What is needed -> For each line of the listing that contains "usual", make a copy and return it.

Data provided ->
== Segment start ==

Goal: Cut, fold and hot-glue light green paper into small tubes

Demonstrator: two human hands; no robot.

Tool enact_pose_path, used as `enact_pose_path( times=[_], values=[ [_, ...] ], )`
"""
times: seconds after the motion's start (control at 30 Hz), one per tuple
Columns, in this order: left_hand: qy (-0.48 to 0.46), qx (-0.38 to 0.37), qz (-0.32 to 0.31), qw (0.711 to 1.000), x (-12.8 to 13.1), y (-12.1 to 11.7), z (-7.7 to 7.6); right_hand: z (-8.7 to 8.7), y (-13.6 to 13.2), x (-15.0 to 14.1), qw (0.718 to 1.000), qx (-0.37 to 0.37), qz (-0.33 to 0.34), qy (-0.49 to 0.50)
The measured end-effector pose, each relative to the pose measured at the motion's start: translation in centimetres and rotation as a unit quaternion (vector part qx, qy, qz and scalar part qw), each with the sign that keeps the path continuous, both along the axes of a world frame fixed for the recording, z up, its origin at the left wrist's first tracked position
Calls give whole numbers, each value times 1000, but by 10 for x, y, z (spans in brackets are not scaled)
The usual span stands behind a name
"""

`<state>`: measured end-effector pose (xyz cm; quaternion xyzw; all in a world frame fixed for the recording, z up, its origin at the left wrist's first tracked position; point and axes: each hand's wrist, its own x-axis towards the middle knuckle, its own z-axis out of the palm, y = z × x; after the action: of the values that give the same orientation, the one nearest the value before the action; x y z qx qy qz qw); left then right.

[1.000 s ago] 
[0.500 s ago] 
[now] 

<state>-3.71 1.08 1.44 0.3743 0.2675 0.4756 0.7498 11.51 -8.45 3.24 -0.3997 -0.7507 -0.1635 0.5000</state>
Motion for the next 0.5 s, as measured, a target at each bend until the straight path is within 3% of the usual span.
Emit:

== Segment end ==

Answer section ->
The usual span stands behind a name
Motion for the next 0.5 s, as measured, a target at each bend until the straight path is within 3% of the usual span.

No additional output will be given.